The Cipher Feedback Mode is a mode of operation for confidentiality with a shift register. This project contains two variants of the CFB mode. CFBw only supports segment sizes of a multiple of 32 bit (word size) up to the block size of the underlying block cipher.

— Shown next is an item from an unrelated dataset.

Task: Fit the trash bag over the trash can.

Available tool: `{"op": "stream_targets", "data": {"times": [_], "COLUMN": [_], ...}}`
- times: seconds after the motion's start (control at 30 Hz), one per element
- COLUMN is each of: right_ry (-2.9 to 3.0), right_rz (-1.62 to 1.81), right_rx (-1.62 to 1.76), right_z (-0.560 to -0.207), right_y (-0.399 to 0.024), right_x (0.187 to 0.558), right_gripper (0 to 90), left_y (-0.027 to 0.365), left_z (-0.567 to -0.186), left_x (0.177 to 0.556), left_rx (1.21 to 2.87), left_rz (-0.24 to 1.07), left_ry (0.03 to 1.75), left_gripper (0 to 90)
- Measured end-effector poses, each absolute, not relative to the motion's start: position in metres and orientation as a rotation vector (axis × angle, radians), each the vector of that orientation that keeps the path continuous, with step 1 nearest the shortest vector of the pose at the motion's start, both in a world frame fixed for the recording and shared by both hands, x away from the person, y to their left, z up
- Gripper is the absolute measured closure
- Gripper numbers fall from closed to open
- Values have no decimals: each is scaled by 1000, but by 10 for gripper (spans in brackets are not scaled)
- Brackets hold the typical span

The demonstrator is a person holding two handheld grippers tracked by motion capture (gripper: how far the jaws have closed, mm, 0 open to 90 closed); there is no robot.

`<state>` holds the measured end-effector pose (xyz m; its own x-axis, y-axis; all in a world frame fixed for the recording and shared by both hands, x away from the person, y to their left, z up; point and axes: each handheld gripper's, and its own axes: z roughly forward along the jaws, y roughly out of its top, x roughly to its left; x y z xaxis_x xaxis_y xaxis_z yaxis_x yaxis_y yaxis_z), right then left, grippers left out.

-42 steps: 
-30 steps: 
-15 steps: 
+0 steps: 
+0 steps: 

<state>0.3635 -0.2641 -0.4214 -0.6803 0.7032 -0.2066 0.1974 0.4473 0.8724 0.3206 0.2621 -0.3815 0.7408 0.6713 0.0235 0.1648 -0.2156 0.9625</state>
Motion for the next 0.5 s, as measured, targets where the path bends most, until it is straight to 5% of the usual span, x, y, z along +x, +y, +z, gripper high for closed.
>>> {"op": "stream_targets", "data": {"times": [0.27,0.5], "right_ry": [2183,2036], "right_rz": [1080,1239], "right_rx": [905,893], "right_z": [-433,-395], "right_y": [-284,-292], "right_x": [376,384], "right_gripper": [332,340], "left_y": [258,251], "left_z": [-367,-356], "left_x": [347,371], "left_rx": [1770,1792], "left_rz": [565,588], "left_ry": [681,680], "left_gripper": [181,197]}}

CFBb is more flexible in that it supports any segment size from 1 bit up to the block size with the current limitation that the block size must be divisible by the segment size.

CryptoJS's CFB implementation doesn't support a custom segment size and only uses full block segments.

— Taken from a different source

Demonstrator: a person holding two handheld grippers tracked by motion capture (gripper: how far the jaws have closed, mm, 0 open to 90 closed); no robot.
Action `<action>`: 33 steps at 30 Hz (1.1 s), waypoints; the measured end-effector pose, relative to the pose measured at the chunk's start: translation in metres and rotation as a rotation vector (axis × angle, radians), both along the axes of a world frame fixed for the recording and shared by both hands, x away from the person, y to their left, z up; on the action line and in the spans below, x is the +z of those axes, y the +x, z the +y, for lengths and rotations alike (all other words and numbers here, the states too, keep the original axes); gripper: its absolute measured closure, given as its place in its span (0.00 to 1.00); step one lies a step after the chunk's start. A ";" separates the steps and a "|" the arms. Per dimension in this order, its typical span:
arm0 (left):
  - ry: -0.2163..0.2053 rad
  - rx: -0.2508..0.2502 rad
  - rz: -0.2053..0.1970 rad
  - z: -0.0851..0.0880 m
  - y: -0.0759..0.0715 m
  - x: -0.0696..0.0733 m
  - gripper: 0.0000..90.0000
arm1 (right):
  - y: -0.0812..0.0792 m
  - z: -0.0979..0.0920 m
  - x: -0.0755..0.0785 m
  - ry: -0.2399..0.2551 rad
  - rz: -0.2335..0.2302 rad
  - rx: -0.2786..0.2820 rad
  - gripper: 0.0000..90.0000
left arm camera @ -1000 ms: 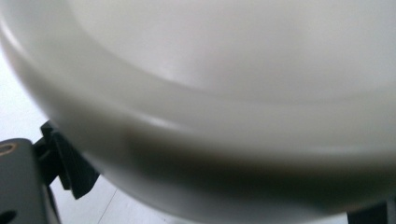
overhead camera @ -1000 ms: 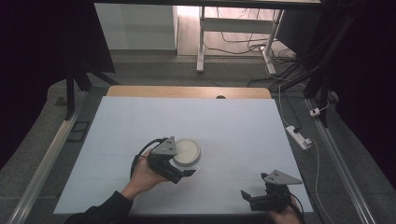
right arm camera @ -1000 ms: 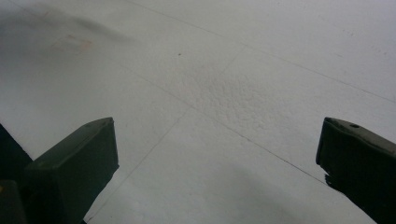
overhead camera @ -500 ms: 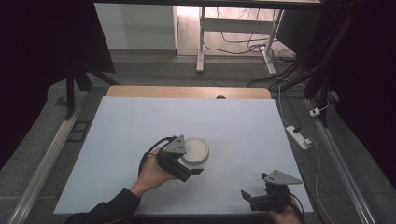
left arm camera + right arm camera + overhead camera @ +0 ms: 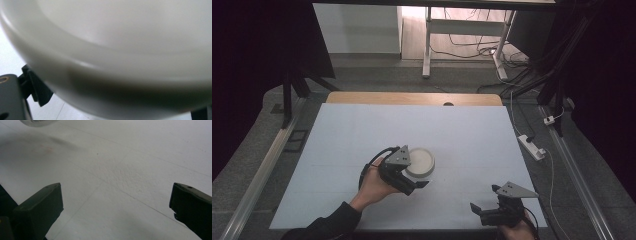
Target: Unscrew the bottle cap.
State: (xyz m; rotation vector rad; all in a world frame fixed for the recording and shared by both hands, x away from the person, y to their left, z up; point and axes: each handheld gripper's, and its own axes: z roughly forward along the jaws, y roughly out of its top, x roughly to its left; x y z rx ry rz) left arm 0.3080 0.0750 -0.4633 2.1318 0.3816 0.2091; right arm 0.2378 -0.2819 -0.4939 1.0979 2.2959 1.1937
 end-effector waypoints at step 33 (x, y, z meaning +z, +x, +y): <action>-0.010 0.020 0.023 0.008 -0.001 -0.004 0.08 | 0.009 0.046 0.031 0.155 -0.094 0.199 0.00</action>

Example usage of CFBb without padding:

<script type="text/javascript" src="lib/cryptojs-aes.min.js"></script>
<script type="text/javascript" src="build/mode-cfb-b.min.js"></script>
<script type="text/javascript">
    var key = CryptoJS.enc.Hex.parse('2b7e151628aed2a6abf7158809cf4f3c');
    var iv = CryptoJS.lib.WordArray.random(128/8);
    var mode = CryptoJS.mode.CFBb;
    var padding = {
        pad: function () {},
        unpad: function () {}
    }; // NoPadding
    var segmentSize = 8; // bits; can also be 1, 2, 4, 16, 32, 64, 128 for AES

    var message = "This is some secret message";
    
    var encrypted = CryptoJS.AES.encrypt(message, key, {
        iv: iv,
        mode: mode,
        padding: padding,
        segmentSize: segmentSize
    });
    var recoveredPlaintext = CryptoJS.AES.decrypt(encrypted, key, {
        iv: iv,
        mode: mode,
        padding: padding,
        segmentSize: segmentSize
    });

    console.log(recoveredPlaintext.toString(CryptoJS.enc.Utf8) === message);
</script>

Example usage of CFBw with default PKCS#7 padding:

<script type="text/javascript" src="lib/cryptojs-aes.min.js"></script>
<script type="text/javascript" src="build/mode-cfb-w.min.js"></script>
<script type="text/javascript">
    var key = CryptoJS.enc.Hex.parse('2b7e151628aed2a6abf7158809cf4f3c');
    var iv = CryptoJS.lib.WordArray.random(128/8);
    var mode = CryptoJS.mode.CFBw;
    var segmentSize = 32; // bits; can also be 64 or 128 for AES

    var message = "This is some secret message";
    
    var encrypted = CryptoJS.AES.encrypt(message, key, {
        iv: iv,
        mode: mode,
        segmentSize: segmentSize
    });
    var recoveredPlaintext = CryptoJS.AES.decrypt(encrypted, key, {
        iv: iv,
        mode: mode,
        segmentSize: segmentSize
    });

    console.log(recoveredPlaintext.toString(CryptoJS.enc.Utf8) === message);
</script>

Notes:

  • Keep in mind that the standard PKCS#7 padding only works reliably if the block size is a multiple of the block size. Example: segmentSize = 96 and blockSize = 128.
  • Use NoPadding for segment sizes of 8 bit or smaller.
  • Otherwise create your own padding.
  • Don't even think about using segment sizes like 40 bit or 96 bit, because that is currently broken.

Notes

  • The algorithms are completely synchronous. That means that if this is done in the browser, the browser will freeze for the duration of the calculation. JavaScript is always running in the main thread which also handles the rendering. Don't encrypt/MAC large data, because your users won't appreciate it. Use WebWorkers to run the encryption asynchronously in a background thread.